Kemudian pada 2014, ketika capres Prabowo Subianto kala itu berjanji memberikan gelar pahlawan nasional kepada Soeharto seandainya ia terpilih menjadi Presiden. Munaslub Golkar baru-baru ini kembali mengusulkan agar Presiden Soeharto diberikan gelar pahlawan nasional.
Pada hakikatnya gelar pahlawan merupakan bentuk penghormatan dan penghargaan serta simbol pengakuan terhadap warga negara yang berjasa dan mendarmabaktikan hidupnya serta memberikan karya terbaiknya terhadap bangsa dan negara. Seseorang yang layak diberikan gelar pahlawan yang dalam riwayat hidupnya tidak pernah melakukan perbuatan tercela yang dapat merusak nilai perjuangannya.

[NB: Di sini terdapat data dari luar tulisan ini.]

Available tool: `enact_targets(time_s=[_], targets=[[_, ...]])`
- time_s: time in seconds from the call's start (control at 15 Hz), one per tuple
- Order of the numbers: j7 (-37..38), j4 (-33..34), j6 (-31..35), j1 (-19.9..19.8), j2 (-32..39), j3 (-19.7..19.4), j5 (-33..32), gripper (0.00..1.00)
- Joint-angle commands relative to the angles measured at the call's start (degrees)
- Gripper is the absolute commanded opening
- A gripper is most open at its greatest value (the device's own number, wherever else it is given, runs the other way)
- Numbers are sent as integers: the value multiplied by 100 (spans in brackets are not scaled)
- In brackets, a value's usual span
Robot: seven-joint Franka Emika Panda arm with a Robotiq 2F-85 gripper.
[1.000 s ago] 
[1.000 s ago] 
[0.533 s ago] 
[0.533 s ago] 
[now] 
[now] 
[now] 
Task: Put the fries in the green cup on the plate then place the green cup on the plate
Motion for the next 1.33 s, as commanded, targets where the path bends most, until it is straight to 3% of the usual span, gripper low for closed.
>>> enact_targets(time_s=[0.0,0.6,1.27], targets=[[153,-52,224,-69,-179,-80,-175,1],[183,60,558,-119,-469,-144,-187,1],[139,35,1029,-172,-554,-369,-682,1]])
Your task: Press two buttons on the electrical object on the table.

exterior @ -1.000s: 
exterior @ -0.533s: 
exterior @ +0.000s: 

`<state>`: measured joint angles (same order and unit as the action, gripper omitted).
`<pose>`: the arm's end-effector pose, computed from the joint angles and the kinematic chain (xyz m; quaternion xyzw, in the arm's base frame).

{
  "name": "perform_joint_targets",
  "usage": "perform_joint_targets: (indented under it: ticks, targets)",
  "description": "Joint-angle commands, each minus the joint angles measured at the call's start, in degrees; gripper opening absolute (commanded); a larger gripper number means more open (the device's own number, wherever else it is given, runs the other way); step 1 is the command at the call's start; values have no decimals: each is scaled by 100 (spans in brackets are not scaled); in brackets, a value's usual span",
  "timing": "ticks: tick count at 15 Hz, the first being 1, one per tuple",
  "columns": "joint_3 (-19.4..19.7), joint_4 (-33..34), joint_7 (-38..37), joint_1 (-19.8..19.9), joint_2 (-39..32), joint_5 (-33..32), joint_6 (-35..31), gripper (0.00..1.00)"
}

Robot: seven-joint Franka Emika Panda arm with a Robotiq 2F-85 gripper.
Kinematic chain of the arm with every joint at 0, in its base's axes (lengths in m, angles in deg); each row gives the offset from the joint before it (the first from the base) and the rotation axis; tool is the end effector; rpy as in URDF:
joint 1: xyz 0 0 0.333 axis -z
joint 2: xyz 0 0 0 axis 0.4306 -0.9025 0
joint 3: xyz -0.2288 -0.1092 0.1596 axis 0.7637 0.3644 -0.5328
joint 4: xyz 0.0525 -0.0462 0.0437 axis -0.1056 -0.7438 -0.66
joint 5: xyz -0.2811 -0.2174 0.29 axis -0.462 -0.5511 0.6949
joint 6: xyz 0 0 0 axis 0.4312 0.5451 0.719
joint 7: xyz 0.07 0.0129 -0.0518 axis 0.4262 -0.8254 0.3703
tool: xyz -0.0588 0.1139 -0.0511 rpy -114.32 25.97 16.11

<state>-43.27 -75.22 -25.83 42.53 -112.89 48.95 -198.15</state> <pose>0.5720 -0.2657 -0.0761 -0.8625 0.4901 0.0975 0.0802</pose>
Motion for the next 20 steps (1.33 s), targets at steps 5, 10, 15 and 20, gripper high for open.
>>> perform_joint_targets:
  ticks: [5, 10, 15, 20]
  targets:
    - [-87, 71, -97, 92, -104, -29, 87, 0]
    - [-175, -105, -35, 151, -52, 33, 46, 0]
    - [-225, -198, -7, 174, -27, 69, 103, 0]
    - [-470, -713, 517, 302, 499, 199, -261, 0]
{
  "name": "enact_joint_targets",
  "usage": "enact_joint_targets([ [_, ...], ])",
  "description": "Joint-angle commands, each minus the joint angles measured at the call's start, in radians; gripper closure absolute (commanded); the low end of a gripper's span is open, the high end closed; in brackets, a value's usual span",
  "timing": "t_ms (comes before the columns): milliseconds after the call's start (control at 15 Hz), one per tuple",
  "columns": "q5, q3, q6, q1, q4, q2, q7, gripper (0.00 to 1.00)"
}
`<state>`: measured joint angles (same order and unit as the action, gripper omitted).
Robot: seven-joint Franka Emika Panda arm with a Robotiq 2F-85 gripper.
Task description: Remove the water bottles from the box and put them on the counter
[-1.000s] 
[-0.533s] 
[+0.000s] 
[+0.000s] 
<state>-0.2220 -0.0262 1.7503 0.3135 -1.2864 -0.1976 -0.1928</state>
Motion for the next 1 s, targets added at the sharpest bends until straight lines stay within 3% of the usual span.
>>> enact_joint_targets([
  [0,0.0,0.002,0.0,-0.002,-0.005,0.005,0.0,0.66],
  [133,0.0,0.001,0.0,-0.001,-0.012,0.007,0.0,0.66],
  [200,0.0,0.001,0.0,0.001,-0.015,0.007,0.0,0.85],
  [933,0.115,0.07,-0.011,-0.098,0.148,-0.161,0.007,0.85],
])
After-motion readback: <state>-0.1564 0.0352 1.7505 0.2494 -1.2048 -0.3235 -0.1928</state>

Menurut pandangan pihak KontraS dalam rilis tersebut, Soeharto adalah sosok yang kontroversial. Mengutip kalimat yang pernah digunakan oleh mantan Presiden RI, Abdurrahman Wahid, “Soeharto itu jasanya besar tetapi dosanya juga besar.”
“Bagi kami dan para korban pelanggaran HAM, menolak dengan tegas pengusulan tersebut, alasannya sangat kuat di mana kehidupan masyarakat sipil pada waktu itu dibatasi, KKN merebak yang dampak dan implikasinya masih terasa hingga kini,” kata Wakil Koordinator Bidang Advokasi Kontras Yati Andriyani di Jakarta, Selasa, 24 Mei 2016, dikutip AntaraJateng.com.
“Wacana itu menyabotase dan mencederai cita-cita reformasi di mana agenda utamanya adalah mengadili Soeharto dan kroninya karena Soeharto telah menciptakan sistem pemerintahan otoritarian dan sarat KKN,” lanjut Yati.
Penolakan juga diungkapkan Maria Catarina Sumarsih yang merupakan ibu dari Benardinus Realino Norma Irawan (Wawan) mahasiswa Universitas Atma Jaya yang tewas saat peristiwa Semanggi I, yang menurutnya jika Soeharto diberi gelar pahlawan maka itu adalah kesalahan besar yang dilakukan bangsa ini.
“Jika diberi gelar, sama saja Indonesia melestarikan impunitas (pembebasan dari hukuman) dan melegitimasi praktik KKN di negeri ini,” kata Sumarsih. “Jika Jokowi menerima gelar Soeharto sebagai pahlawan sama aja nawacita menjadi duka cita bagi rakyat Indonesia.”